* [TASK DETAILS]:
Find every line in the records that holds the string "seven". Copy each one.

* [TASK DATA]:
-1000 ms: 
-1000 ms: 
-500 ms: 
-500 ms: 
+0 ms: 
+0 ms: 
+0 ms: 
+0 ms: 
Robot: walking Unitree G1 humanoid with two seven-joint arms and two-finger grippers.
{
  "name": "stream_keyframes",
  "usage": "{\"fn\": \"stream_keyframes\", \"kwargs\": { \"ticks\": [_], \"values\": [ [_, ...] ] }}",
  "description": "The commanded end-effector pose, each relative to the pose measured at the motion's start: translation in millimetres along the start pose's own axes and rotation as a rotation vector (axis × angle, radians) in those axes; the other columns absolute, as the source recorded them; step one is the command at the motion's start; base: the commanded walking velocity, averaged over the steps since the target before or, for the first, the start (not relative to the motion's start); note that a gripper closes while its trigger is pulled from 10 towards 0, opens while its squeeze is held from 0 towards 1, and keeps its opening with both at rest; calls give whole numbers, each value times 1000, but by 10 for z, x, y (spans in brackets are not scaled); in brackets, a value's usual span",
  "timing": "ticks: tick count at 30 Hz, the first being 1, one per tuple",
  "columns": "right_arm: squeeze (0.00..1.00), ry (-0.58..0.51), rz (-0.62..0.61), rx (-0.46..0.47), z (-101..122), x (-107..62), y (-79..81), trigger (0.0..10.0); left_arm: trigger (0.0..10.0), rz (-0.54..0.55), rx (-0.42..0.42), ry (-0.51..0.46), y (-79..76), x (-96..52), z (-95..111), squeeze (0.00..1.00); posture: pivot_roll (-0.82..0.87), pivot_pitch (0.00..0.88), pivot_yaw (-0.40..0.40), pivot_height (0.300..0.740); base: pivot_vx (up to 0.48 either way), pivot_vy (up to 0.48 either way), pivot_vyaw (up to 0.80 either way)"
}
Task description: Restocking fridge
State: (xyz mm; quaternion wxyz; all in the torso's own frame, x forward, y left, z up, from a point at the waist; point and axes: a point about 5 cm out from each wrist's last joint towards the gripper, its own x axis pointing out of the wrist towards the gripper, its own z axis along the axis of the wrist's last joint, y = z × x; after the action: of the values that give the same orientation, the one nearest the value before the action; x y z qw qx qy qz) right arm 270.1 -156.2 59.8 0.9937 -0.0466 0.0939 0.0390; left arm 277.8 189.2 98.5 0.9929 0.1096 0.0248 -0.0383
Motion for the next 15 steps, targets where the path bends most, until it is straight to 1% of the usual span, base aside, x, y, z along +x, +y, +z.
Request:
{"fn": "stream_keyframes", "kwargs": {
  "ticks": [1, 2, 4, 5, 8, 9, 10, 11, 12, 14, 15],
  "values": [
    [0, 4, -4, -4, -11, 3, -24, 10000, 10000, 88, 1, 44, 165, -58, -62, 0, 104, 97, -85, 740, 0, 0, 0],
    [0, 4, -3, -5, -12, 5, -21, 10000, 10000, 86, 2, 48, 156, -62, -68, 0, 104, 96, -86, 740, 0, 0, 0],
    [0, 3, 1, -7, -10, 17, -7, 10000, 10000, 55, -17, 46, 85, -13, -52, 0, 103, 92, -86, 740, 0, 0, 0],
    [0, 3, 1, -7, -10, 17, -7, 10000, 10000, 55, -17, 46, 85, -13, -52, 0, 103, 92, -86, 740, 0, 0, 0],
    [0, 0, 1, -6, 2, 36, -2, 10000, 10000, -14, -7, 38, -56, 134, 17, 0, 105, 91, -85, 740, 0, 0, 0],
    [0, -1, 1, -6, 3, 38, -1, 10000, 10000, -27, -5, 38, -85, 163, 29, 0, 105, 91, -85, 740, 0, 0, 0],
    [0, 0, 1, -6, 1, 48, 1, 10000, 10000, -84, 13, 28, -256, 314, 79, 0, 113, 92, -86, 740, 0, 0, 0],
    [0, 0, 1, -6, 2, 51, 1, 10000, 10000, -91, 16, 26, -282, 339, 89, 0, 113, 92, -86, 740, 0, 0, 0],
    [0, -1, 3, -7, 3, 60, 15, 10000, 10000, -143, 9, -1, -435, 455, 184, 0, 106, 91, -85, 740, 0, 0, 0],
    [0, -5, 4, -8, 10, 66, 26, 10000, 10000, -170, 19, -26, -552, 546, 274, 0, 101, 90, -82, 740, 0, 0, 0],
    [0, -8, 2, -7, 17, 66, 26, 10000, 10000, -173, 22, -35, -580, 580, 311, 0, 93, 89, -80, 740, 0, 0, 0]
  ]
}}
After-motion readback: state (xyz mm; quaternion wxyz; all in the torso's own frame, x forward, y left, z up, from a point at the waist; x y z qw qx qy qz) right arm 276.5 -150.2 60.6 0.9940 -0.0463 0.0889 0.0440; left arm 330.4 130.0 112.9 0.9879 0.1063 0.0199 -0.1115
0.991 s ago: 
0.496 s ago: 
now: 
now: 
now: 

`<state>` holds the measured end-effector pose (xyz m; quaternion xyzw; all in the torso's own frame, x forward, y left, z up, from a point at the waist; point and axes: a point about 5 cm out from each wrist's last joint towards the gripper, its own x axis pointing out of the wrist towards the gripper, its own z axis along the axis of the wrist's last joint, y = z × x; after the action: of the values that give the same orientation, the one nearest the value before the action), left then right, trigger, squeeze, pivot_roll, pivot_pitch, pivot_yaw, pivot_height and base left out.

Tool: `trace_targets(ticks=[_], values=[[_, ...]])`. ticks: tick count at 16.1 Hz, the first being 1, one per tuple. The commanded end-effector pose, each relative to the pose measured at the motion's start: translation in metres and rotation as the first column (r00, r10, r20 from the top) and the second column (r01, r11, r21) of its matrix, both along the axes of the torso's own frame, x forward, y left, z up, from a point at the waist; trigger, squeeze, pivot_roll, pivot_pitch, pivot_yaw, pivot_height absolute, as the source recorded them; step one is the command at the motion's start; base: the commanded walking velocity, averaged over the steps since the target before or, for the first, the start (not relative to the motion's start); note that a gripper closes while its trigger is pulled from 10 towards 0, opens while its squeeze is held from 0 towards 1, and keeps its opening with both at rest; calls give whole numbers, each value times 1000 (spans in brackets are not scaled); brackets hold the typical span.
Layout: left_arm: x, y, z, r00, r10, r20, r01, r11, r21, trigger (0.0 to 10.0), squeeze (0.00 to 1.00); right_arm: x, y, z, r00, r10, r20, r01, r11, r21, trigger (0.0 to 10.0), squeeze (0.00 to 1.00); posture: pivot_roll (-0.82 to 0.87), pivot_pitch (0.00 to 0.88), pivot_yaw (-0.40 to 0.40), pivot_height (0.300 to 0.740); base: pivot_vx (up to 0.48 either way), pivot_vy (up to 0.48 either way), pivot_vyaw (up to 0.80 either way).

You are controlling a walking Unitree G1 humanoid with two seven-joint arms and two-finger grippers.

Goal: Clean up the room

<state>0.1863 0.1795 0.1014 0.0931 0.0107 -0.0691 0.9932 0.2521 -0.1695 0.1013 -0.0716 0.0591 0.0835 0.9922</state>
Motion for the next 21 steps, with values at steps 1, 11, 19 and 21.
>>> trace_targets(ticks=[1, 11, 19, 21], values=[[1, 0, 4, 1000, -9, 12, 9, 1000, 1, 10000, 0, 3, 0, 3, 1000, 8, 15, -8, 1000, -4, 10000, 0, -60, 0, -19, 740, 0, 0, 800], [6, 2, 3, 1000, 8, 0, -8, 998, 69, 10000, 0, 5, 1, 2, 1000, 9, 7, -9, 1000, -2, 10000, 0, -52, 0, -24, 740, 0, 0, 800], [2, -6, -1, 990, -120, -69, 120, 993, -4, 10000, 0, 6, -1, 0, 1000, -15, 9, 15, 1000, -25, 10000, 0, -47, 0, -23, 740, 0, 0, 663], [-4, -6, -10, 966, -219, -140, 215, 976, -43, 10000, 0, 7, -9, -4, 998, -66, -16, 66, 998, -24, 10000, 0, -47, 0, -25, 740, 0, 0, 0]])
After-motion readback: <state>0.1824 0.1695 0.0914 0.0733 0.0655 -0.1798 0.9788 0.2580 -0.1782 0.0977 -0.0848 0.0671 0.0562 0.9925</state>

* [RESULT OF THIS TASK]:
Robot: walking Unitree G1 humanoid with two seven-joint arms and two-finger grippers.
You are controlling a walking Unitree G1 humanoid with two seven-joint arms and two-finger grippers.

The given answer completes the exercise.